# Dog Charities



## artona (Jan 19, 2006)

Hi

Just wondered if anyone is involved or has a contact within a dog charity, especially someone involved with raising money?

Maybe you could pm me their contact details please.



stew


----------



## 107088 (Sep 18, 2007)

If you're not fussy which one, Stew, then ask for the manager of your local RSPCA or Dogs Trust.
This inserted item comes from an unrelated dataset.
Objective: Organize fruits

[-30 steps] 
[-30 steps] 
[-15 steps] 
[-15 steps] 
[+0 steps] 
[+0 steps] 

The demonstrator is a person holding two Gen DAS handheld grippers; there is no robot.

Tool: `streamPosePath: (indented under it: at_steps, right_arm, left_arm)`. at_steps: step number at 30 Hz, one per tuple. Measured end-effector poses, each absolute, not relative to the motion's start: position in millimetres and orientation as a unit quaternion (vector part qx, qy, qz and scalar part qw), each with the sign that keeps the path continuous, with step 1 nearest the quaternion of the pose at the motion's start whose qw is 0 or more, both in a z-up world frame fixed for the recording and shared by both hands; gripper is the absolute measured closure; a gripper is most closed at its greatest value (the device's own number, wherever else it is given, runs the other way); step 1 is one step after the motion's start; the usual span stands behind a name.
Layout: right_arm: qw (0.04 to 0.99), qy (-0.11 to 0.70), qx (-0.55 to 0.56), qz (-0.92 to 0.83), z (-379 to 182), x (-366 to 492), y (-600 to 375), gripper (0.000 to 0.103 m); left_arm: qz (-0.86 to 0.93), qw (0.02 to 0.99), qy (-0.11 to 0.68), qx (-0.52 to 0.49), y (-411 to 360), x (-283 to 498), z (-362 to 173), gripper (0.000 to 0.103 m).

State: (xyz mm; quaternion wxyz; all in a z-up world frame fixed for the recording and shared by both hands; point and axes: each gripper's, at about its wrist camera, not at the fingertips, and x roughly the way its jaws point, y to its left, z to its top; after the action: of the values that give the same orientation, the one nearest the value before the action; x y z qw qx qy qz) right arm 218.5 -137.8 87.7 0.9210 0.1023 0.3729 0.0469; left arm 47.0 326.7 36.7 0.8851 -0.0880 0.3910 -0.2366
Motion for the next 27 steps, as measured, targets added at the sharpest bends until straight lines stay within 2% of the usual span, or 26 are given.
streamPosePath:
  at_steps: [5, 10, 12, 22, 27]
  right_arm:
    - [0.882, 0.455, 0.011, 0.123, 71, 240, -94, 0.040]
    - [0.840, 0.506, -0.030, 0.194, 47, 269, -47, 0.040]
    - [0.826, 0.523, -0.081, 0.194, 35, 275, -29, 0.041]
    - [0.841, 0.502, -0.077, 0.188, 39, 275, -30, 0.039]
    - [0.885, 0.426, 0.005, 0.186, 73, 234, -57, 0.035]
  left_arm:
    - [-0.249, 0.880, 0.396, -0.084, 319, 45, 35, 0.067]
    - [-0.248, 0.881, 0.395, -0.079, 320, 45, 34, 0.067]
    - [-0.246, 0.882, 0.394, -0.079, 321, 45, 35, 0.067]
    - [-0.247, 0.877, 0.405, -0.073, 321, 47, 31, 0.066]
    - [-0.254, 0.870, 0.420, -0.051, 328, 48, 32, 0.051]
Either will be available for a chat, if I am reading between the lines correctly.


----------



## 110631 (Mar 16, 2008)

artona said:


> Hi
> 
> Just wondered if anyone is involved or has a contact within a dog charity, especially someone involved with raising money?
> 
> ...


Without a dought the RSPCA,they do a good job,all my dogs have come from them and they have real dedicated dog loving staff and volunteers.
jonb


----------



## artona (Jan 19, 2006)

Hi Guys

many thanks for the suggestion of the RSPCA


stew


----------



## 107850 (Oct 23, 2007)

artona said:


> Hi
> 
> Just wondered if anyone is involved or has a contact within a dog charity, especially someone involved with raising money?
> 
> ...


----------



## Waleem (Nov 1, 2006)

Might I suggest the Retired Greyhound Trust also ?


----------



## patp (Apr 30, 2007)

Dogs Trust.


----------



## some-where-in-oxford (Apr 18, 2006)

Mother help to build a dog sanctuary in Romania.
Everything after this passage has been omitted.